You got any idea of where he is?
Yeah. Sort of.
The Writer is intrigued. So are Dolores and Cat. All three turn their full attention on the Kid and wait for him to say more. He stays silent for a long minute until finally the Writer asks if the missing professor has been having marital problems. The Kid shrugs as if he doesn’t really know. Maybe, he says. Although he knows of course that the Professor’s wife Gloria has recently taken their two children and gone to live with her mother.
Financial problems?
The Kid shrugs again.
But you do have an idea of where he might be found. Correct?
It’s only a guess. It’s probably not him anyhow. I’d hafta see a picture. Most professors are fat and wear a beard anyway, aren’t they?
Dolores suggests they go over to the trailer and check out today’s Calusa Times-Union on the Internet. They print the paper a day early but the Internet’s up to the minute. There’ll likely be a photograph of the missing professor to accompany the article. And if it is your friend, and you have an idea of where he might be, then naturally you’ll want to help find him.
The Writer thinks that’s a great idea, and Cat says, Yeah, sure, why not? He’s still a little embarrassed for having used the computer to check on the Kid. Maybe he’ll feel better if he apologizes to the Kid. Which is a little tricky for Cat to pull off, since he’ll be apologizing to someone who’s a convicted sex offender and has committed a sin that’s cardinal to a Marine vet by falsely claiming to have served his country in wartime. He tries anyhow, for Dolores’s sake and says to the Kid, No hard feelings, I hope. About me not believing you and all. And looking you up on the computer and such. I probably shouldn’t have done that. I mean, it isn’t like we was gonna hire you for a babysitter or something.

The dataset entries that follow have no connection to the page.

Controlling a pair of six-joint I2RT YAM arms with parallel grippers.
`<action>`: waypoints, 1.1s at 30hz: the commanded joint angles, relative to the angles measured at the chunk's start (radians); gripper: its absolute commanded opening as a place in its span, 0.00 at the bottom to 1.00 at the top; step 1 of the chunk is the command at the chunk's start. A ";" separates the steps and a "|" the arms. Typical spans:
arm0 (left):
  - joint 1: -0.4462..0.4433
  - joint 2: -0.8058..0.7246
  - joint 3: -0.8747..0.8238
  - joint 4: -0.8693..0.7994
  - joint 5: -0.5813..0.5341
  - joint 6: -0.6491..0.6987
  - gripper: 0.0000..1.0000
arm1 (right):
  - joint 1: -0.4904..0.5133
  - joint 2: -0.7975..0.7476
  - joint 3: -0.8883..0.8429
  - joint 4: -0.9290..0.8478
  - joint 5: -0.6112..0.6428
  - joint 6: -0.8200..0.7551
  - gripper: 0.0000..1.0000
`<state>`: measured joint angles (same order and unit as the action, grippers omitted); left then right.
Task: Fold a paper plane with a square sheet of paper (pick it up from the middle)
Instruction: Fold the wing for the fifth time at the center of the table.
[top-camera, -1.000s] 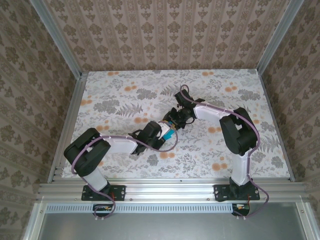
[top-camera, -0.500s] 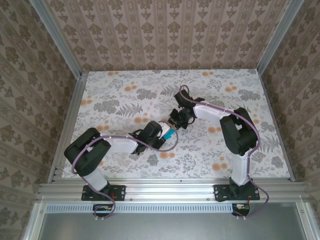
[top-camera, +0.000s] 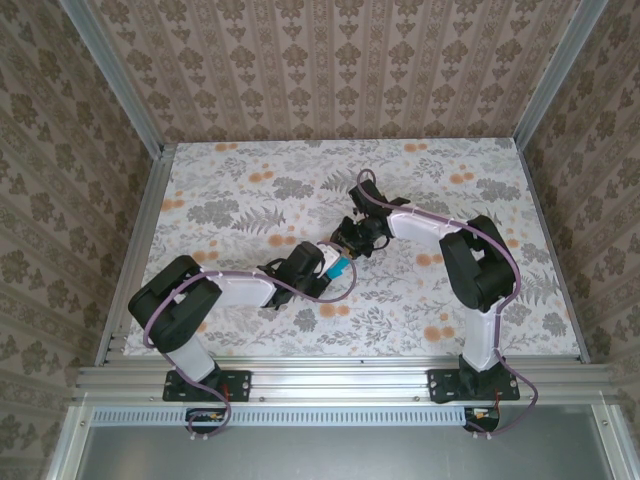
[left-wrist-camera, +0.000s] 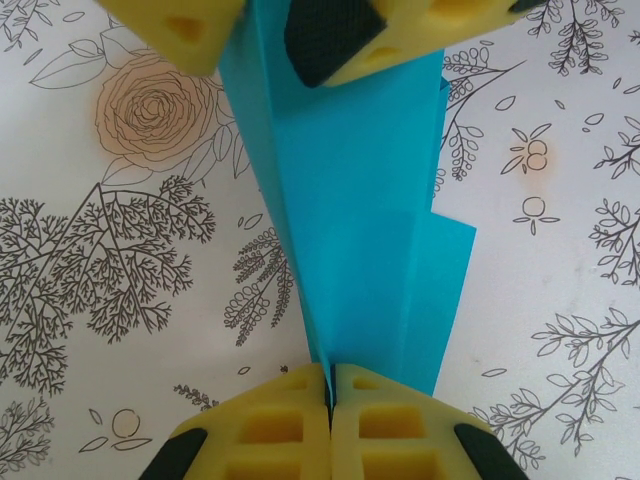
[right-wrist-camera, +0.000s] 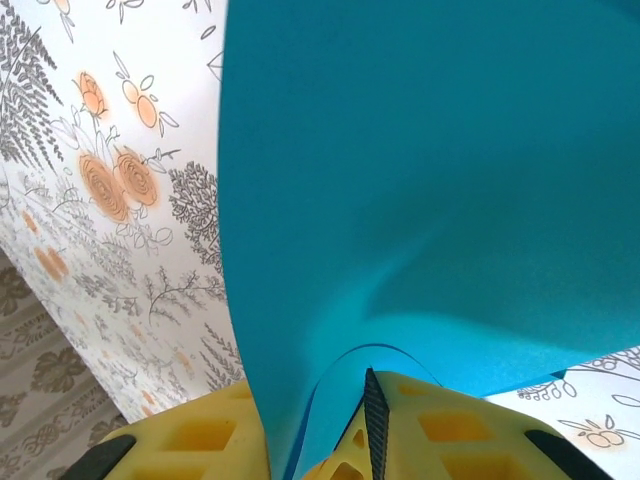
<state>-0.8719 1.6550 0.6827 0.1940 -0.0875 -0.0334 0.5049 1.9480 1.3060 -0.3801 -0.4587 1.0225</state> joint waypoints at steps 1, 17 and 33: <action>-0.006 -0.004 0.009 -0.065 -0.015 -0.023 0.07 | 0.008 -0.044 -0.036 0.055 -0.042 0.011 0.25; 0.131 -0.234 -0.083 -0.055 0.340 -0.286 0.61 | -0.062 -0.055 -0.154 0.189 -0.141 -0.316 0.08; 0.242 -0.056 -0.086 0.222 0.633 -0.623 0.58 | -0.118 -0.052 -0.278 0.449 -0.421 -0.419 0.08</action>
<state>-0.6418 1.5761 0.6018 0.3237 0.4572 -0.5831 0.3931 1.9194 1.0439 -0.0082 -0.7906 0.6456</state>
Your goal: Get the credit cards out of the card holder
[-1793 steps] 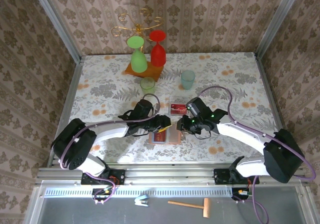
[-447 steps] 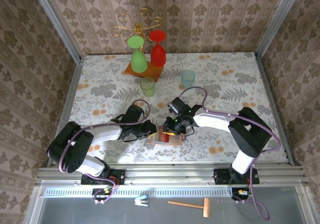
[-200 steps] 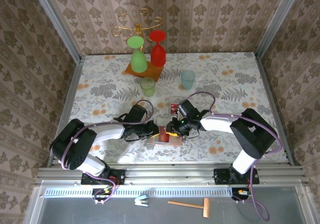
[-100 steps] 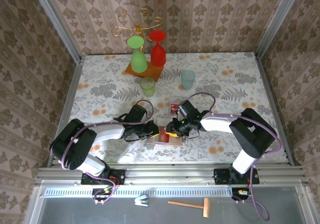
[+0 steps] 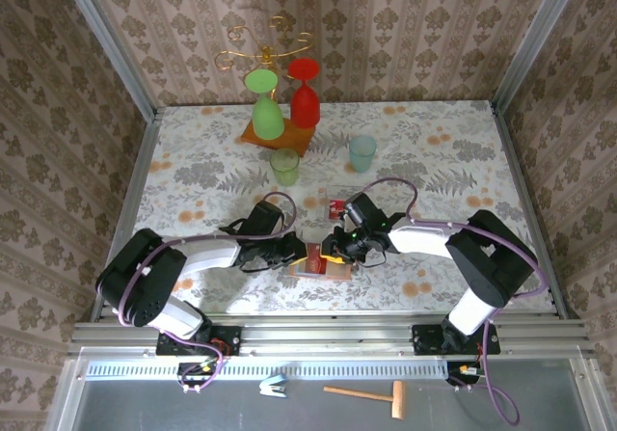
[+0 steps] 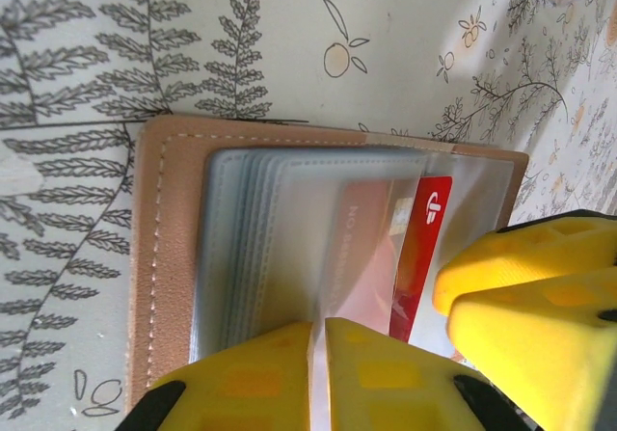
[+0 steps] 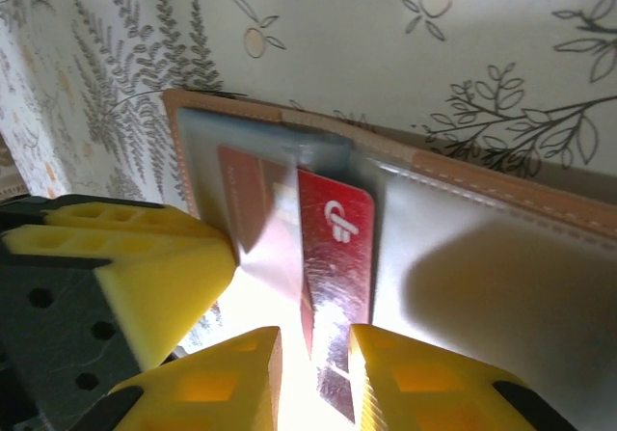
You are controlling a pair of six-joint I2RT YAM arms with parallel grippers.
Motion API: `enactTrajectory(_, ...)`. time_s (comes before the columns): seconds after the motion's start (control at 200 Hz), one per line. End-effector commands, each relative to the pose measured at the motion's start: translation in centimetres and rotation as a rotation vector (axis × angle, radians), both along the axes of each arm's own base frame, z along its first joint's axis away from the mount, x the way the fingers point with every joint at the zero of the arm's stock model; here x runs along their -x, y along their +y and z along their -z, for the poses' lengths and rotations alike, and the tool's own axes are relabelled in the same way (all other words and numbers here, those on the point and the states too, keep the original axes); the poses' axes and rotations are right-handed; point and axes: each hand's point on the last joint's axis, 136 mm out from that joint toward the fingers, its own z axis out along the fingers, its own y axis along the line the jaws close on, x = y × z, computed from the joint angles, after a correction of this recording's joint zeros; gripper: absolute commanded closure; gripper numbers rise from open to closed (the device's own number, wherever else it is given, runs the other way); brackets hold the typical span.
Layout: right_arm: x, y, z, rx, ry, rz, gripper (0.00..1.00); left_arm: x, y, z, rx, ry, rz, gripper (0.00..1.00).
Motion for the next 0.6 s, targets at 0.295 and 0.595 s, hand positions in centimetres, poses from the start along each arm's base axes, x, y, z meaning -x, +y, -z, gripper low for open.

My late husband Abbott, Dolores chimes in, used to say that a person’s private life ought to be kept private. That’s why it’s called private life. ’Course, that was before the Internet and all.
Thank you, Dolores, for your late husband’s words of wisdom. Anyhow, sonny, I guess I just got a suspicious nature. Must come from dealing with tourists all the time out here.
That’s okay, man. I’m actually kinda relieved. When people know the truth about me there’s not so much for me to keep track of.
Ha! You’re starting to sound like Dolores’s late husband.
The Writer is impatient to check out today’s online edition of the Calusa newspaper. He says so, and Dolores leads the group from the store along the pier and up the grassy slope to the double-wide trailer where she and Cat make their home.
THAT’S HIM ALL RIGHT!
How come it’s a whachacallit, a mug shot? Like he’s been arrested for something. What’s the article say? Is he a fugitive from justice?
Says he’s a “person of interest” in an ongoing investigation but has not been arrested. Doesn’t say what kind of investigation, though.
So how come they took his mug shot?
Maybe it’s off his ID. Or from some previous arrest. Does it say anything about that?
No. Just says he was last seen leaving his home in his car Sunday morning in the company of an unidentified teenage boy and when he didn’t show up for his Monday classes university officials called his home. His wife and two children were visiting her mother and have no idea of his whereabouts. I’m summarizing here.